**Action item:**
In the listing below, locate the lines that hold "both" and copy them.

**Dataset content:**
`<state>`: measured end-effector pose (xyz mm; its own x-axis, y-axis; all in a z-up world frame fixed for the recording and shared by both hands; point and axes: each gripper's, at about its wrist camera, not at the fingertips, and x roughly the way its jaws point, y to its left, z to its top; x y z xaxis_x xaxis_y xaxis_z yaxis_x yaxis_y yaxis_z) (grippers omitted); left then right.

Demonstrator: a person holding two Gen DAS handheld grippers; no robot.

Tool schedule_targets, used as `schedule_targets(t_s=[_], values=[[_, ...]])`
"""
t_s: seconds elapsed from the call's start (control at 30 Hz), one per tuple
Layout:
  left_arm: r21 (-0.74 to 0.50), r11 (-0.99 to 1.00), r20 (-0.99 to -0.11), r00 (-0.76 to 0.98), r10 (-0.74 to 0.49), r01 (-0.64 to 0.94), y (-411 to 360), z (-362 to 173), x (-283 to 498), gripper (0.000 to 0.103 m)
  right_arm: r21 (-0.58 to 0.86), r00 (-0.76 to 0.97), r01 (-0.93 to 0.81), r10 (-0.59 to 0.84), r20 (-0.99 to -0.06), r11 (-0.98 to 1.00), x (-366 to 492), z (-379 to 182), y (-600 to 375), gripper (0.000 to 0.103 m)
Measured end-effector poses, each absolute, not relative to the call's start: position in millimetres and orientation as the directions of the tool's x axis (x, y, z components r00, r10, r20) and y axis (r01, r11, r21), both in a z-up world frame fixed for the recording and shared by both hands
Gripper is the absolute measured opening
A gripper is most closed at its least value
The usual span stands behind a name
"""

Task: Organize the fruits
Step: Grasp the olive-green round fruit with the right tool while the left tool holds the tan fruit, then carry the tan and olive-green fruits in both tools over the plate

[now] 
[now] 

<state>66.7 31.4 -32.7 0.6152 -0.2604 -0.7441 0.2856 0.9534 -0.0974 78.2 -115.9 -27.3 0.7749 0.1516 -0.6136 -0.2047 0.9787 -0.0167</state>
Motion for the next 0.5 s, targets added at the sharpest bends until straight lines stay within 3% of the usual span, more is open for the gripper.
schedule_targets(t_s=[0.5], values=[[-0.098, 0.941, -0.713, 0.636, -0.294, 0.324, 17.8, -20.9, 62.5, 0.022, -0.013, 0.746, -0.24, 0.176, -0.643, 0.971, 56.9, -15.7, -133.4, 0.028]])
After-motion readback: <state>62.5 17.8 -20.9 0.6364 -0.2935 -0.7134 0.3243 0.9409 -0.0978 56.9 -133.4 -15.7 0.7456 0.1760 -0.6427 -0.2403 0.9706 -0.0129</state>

**Result below:**
`<state>`: measured end-effector pose (xyz mm; its own x-axis, y-axis; all in a z-up world frame fixed for the recording and shared by both hands; point and axes: each gripper's, at about its wrist camera, not at the fingertips, and x roughly the way its jaws point, y to its left, z to its top; x y z xaxis_x xaxis_y xaxis_z yaxis_x yaxis_y yaxis_z) (grippers omitted); left then right.
Measured end-effector poses, each absolute, not relative to the call's start: position in millimetres and orientation as the directions of the tool's x axis (x, y, z components r00, r10, r20) and y axis (r01, r11, r21), both in a z-up world frame fixed for the recording and shared by both hands
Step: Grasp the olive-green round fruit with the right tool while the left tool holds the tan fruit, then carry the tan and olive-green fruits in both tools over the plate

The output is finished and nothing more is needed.